Ce dialogue se déroule entre deux intelligences. Je « discute » avec mon assistant vocal. Au-delà des geekeries en tout genre et des opportunités business alléchantes, je m’interroge sur les réels bénéfices, aussi bien « pratiques » que « éthiques », de ces nouveaux invités dans nos maisons.

Petit boitier en plastique, l’assistant vocal concentre des solutions épatantes d’intelligence artificielle et de reconnaissance vocale.
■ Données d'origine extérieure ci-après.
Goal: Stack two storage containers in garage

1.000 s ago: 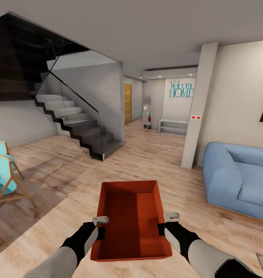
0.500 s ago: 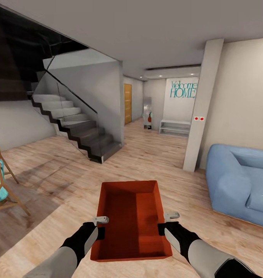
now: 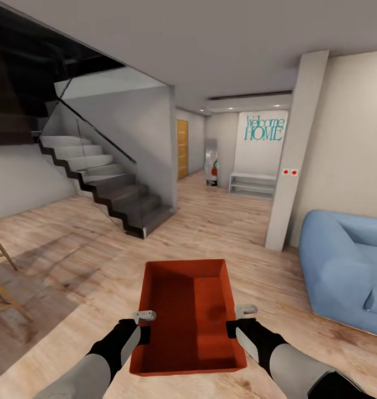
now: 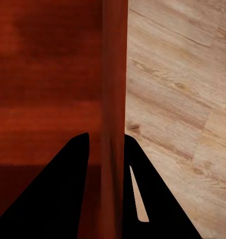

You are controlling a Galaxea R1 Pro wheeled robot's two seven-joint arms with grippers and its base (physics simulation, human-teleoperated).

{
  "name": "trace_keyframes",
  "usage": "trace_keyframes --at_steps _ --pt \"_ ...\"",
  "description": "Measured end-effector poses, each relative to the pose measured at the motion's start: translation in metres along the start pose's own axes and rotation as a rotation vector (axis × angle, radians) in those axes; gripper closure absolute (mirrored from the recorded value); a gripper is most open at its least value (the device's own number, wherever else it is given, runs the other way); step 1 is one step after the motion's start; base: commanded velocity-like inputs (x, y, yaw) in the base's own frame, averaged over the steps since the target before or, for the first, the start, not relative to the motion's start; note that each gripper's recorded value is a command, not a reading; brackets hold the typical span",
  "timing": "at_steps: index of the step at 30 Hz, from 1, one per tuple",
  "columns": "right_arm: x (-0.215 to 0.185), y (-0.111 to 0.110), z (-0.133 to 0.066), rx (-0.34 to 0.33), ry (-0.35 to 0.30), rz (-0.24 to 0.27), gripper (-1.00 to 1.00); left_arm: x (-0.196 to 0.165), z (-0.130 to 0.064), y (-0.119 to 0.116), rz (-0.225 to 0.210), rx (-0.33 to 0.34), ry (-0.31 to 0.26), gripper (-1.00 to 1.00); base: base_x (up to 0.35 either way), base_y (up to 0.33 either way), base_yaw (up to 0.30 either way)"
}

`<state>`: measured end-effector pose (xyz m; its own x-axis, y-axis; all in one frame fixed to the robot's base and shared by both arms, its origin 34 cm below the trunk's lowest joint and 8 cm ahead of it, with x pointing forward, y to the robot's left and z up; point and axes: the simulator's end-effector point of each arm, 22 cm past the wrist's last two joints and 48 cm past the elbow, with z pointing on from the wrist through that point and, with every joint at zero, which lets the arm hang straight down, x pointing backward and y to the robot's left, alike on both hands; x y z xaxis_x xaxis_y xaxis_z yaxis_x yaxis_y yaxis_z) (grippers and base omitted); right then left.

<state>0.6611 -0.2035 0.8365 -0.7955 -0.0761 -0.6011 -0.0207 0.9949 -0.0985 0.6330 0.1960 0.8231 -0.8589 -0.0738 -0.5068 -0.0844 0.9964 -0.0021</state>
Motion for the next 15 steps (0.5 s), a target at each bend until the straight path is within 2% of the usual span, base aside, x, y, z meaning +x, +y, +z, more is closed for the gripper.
trace_keyframes --at_steps 11,15 --pt "0.0004 -0.0001 0.0001 0.0 0.001 0.001 1.0 0.0003 0.0001 -0.0001 0.0 0.0 0.0 1.0 0.323 0.0 -0.168" --pt "0.0006 0.0 0.0001 0.0 0.001 0.0 1.0 0.0006 0.0001 0.0 0.0 0.0 0.001 1.0 0.323 0.0 -0.058"
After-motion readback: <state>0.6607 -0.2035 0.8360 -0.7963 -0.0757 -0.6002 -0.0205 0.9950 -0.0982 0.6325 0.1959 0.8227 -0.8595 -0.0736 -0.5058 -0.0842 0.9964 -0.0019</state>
Il obéit à la voix plutôt qu’au doigt. Je pose ma question et cette petite enceinte m’apporte la réponse. Enfin normalement.
Tout ce petit monde fonctionne avec le Wi-fi, minutieusement orchestré par les GAFA. Pas de jaloux, chacun le sien : Alexa pour Amazon, Google Home pour Google, HomePod pour Apple, Invoke pour Microsoft…

Côté business, le Web vocal est au cœur de marchés sous-jacents très lucratifs avec des externalités positives pour ces GAFA : e-commerce, services multimédia (musique, jeux vidéo, …), ventes de données utilisateurs et publicités.
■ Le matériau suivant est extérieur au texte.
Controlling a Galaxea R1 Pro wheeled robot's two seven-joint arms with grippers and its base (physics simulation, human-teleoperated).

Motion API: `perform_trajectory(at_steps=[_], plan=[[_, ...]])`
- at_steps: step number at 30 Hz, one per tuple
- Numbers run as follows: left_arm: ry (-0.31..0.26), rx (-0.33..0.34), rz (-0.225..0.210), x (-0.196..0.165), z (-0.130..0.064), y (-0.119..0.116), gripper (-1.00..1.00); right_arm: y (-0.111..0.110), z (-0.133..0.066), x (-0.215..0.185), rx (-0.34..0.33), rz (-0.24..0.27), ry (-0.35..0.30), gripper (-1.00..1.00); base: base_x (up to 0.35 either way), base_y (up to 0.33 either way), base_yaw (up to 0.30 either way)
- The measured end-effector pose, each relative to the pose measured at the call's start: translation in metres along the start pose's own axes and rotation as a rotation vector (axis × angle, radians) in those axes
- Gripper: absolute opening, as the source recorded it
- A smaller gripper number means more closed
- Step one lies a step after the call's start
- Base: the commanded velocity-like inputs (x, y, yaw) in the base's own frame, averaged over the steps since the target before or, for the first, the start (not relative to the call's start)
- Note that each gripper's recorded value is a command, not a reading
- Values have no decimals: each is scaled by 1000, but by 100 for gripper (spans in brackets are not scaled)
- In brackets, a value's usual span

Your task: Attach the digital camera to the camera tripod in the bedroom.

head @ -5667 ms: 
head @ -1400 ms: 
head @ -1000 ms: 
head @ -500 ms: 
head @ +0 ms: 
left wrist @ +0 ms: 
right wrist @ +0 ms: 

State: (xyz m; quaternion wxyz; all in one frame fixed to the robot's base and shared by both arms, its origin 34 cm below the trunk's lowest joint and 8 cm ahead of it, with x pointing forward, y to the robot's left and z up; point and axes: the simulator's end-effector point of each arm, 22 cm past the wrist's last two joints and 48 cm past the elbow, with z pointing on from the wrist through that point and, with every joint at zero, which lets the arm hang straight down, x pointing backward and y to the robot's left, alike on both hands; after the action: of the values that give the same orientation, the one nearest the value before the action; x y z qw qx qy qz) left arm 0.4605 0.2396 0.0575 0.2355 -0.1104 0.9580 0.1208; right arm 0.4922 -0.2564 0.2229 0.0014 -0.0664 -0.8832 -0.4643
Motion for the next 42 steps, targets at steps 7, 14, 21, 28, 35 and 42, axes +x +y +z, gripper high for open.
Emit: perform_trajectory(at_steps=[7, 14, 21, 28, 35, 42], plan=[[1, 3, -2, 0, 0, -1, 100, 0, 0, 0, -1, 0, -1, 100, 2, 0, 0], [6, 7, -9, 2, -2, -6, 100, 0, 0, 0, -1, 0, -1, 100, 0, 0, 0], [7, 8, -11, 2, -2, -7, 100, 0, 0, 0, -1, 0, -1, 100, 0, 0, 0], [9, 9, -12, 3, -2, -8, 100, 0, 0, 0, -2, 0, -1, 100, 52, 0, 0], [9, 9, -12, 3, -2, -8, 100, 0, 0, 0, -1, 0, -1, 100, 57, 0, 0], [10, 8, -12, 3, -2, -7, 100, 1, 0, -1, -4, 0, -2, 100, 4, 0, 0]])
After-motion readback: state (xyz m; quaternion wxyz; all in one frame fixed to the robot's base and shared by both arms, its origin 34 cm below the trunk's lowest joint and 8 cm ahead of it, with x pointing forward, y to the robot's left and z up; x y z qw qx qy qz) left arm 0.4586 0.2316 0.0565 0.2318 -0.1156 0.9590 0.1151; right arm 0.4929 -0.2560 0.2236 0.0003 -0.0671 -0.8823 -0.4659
Mon expérience de discussion avec des assistants vocaux me laisse croire à des marges de progression intéressantes pour parvenir à me convaincre. Pour une utilisation basico-basique, ça fait le job. Mais, curiosité oblige et passion de la discussion, dès que je pose des questions plus « complexes », c’est à moi de m’adapter au « cerveau » de mon assistant vocal. Je dois trouver la bonne façon de poser ma question pour espérer obtenir la réponse recherchée … Je deviens donc l’assistant de mon assistant. Contre-intuitif !
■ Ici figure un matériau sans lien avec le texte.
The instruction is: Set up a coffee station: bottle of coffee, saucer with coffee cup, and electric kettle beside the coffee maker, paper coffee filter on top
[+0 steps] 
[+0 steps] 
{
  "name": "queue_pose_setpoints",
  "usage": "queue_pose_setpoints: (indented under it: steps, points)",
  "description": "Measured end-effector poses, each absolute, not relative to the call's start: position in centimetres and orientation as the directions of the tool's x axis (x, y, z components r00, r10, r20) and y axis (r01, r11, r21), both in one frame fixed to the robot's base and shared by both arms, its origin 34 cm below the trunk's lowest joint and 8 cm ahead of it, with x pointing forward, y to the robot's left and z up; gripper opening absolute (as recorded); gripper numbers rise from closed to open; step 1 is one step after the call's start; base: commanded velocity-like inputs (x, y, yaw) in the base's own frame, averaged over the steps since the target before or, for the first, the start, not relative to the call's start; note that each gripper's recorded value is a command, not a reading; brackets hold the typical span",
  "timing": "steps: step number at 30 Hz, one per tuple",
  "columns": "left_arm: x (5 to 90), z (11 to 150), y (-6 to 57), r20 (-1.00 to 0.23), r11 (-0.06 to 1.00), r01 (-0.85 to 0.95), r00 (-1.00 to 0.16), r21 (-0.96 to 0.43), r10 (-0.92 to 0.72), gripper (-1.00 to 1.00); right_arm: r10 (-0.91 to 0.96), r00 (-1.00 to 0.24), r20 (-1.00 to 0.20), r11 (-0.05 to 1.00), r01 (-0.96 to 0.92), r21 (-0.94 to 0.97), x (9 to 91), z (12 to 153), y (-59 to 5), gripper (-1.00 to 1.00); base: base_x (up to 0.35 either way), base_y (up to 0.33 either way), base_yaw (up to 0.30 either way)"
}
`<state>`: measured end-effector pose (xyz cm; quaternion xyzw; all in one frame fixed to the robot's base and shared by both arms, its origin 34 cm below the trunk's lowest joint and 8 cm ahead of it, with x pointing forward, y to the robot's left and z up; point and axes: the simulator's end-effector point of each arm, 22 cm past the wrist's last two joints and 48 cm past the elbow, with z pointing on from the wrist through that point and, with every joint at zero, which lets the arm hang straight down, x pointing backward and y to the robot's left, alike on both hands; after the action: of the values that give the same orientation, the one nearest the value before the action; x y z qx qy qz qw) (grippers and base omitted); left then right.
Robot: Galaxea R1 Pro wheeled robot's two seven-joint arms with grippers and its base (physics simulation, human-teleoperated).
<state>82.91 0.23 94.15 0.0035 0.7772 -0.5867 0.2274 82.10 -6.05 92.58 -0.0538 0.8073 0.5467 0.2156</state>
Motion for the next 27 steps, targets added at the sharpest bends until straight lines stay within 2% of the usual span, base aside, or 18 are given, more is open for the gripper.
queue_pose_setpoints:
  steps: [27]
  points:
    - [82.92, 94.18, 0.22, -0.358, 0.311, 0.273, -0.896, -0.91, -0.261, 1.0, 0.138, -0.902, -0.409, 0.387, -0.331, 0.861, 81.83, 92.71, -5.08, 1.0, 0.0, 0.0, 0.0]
En effet, les assistants vocaux se concentrent uniquement sur les mots clés au détriment de la bonne syntaxe ou du langage naturel, pourtant essentiel dans tout dialogue. Comment ce petit boitier, gentiment posé sur ma gondole, mais véritable espion de mon quotidien, utilise toutes les informations qu’il capte ? Nous sommes bien loin de la devise des assistants : « Tout entendre et ne rien dire ». Car, parait-il, les GAFA revendent ces données à des fins publicitaires.

Par conséquence, l’assistant vocal me propose une seule façon de voir les choses en me proposant une réponse unique car :

  • les annonceurs paient pour être cités avant ou à la place d’un autre,
  • les éditeurs privilégient leurs services.

C’est pourtant tellement enrichissant d’être face à une diversité de points de vue. Discuter avec son assistant vocal, c’est surtout être conscient d’interagir avec une intelligence qui n’est pas absolue mais artificielle… et qui repose avant tout sur des cerveaux humains indispensables et irremplaçables, dotés d’esprit critique et de qualités relationnelles.